◆ WORK TO COMPLETE: Starting with the line that contains "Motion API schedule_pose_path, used" and stopping after the line that contains "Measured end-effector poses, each", return each line below exactly as written, with no others.

- Opening Delimiter -

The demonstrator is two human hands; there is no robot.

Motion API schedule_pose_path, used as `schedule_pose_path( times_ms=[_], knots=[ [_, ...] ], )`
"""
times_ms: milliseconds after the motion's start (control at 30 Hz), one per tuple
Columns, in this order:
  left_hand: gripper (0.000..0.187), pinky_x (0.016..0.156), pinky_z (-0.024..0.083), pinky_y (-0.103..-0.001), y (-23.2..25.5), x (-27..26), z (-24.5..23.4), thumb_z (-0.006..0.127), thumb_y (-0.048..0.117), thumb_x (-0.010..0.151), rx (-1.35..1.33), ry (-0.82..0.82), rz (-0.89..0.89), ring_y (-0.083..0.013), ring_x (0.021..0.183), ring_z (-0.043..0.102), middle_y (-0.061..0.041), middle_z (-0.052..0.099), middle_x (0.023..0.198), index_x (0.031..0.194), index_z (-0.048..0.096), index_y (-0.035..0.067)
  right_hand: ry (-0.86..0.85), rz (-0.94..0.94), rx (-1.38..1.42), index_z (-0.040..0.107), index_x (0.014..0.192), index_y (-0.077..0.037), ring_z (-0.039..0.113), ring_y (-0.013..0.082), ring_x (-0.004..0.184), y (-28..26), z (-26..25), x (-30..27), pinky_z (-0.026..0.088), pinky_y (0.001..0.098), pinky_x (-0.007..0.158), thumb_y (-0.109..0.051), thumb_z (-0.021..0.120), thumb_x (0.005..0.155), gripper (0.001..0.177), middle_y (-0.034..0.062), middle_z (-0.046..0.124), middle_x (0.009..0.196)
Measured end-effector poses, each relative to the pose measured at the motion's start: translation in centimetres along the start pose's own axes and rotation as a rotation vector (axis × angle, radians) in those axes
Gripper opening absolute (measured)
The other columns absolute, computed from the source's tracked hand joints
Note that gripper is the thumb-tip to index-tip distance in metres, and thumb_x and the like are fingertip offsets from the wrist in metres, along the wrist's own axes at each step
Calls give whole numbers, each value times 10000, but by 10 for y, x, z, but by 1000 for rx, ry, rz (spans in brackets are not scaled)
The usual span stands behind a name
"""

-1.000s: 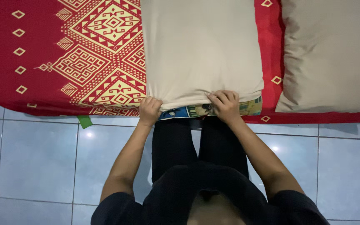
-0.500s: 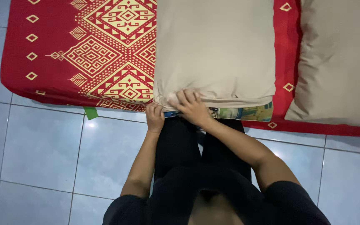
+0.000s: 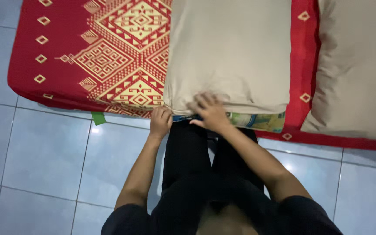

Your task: The person inserts a patterned pillow into a beige pillowcase on a red patterned mat. They align the pillow, tuck it into the case, smooth the fabric, and adjust the corners to fit the case fully.

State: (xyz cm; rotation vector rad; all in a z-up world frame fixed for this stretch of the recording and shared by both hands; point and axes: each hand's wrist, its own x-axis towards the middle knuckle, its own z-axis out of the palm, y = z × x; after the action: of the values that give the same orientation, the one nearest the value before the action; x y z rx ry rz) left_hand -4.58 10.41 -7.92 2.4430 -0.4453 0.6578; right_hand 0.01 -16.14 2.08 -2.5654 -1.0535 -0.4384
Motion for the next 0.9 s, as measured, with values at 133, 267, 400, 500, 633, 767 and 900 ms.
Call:
schedule_pose_path(
  times_ms=[133, 267, 400, 500, 633, 767, 900],
  knots=[
    [288, 978, 487, -485, 16, 8, -16, 807, 104, 761, 2, -4, 191, -331, 1136, 593, -82, 609, 1077, 1002, 648, 101, 267, 356, -18, 695, 1214, -189, 540, 342, 1247, 52, -42, -76, 394, 554, 1093, -277, 775, 797, 433, 107, 589, 1292],
    [317, 959, 458, -494, 50, 42, -15, 822, 238, 763, -58, -58, 282, -315, 1123, 553, -85, 613, 1090, 1008, 672, 106, 387, 501, -78, 709, 1240, -88, 549, 354, 1202, 95, -58, -152, 416, 529, 1039, -176, 725, 798, 451, 156, 584, 1280],
    [381, 950, 439, -503, 92, 68, 30, 799, 353, 765, -25, -150, 380, -306, 1127, 551, -94, 630, 1143, 1037, 703, 104, 384, 494, -150, 708, 1151, -153, 599, 318, 1182, 122, -30, -183, 416, 502, 1040, -124, 716, 771, 380, 86, 639, 1176],
    [251, 1027, 457, -472, 102, 76, 55, 761, 353, 932, 14, -454, 310, -267, 1158, 566, -44, 631, 1147, 1068, 694, 152, 322, 559, -5, 690, 1146, -205, 584, 288, 1042, 130, -19, -185, 426, 440, 971, -140, 711, 840, 313, 58, 638, 1098],
    [310, 1114, 452, -490, 122, 86, 64, 714, 443, 1048, -29, -606, 265, -265, 1189, 572, -37, 628, 1204, 1167, 662, 162, 347, 443, -4, 640, 1121, -154, 577, 344, 1000, 119, -42, -178, 409, 506, 931, -271, 815, 718, 455, 93, 599, 1038],
    [594, 990, 400, -565, 180, 113, 86, 804, 449, 720, -47, -288, 429, -372, 1194, 540, -156, 611, 1245, 1209, 687, 132, 473, 644, -184, 614, 1257, -110, 543, 433, 1069, 113, -61, -153, 400, 555, 925, -371, 856, 632, 720, 194, 515, 1209],
    [632, 991, 378, -578, 212, 128, 114, 811, 420, 650, 62, -289, 473, -354, 1272, 521, -121, 605, 1293, 1223, 693, 182, 477, 808, -81, 580, 1367, -106, 537, 462, 1167, 115, -46, -152, 440, 500, 993, -325, 870, 700, 759, 245, 470, 1347]
  ],
)
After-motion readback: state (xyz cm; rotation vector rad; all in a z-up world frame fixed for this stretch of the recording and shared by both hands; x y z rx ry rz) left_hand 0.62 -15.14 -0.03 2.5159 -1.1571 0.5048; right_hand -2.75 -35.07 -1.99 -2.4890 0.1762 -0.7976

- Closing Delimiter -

◆ THE COMPLETED TASK:
Motion API schedule_pose_path, used as `schedule_pose_path( times_ms=[_], knots=[ [_, ...] ], )`
"""
times_ms: milliseconds after the motion's start (control at 30 Hz), one per tuple
Columns, in this order:
  left_hand: gripper (0.000..0.187), pinky_x (0.016..0.156), pinky_z (-0.024..0.083), pinky_y (-0.103..-0.001), y (-23.2..25.5), x (-27..26), z (-24.5..23.4), thumb_z (-0.006..0.127), thumb_y (-0.048..0.117), thumb_x (-0.010..0.151), rx (-1.35..1.33), ry (-0.82..0.82), rz (-0.89..0.89), ring_y (-0.083..0.013), ring_x (0.021..0.183), ring_z (-0.043..0.102), middle_y (-0.061..0.041), middle_z (-0.052..0.099), middle_x (0.023..0.198), index_x (0.031..0.194), index_z (-0.048..0.096), index_y (-0.035..0.067)
  right_hand: ry (-0.86..0.85), rz (-0.94..0.94), rx (-1.38..1.42), index_z (-0.040..0.107), index_x (0.014..0.192), index_y (-0.077..0.037), ring_z (-0.039..0.113), ring_y (-0.013..0.082), ring_x (-0.004..0.184), y (-28..26), z (-26..25), x (-30..27), pinky_z (-0.026..0.088), pinky_y (0.001..0.098), pinky_x (-0.007..0.158), thumb_y (-0.109..0.051), thumb_z (-0.021..0.120), thumb_x (0.005..0.155), gripper (0.001..0.177), middle_y (-0.034..0.062), middle_z (-0.046..0.124), middle_x (0.009..0.196)
Measured end-effector poses, each relative to the pose measured at the motion's start: translation in centimetres along the start pose's own axes and rotation as a rotation vector (axis × angle, radians) in those axes

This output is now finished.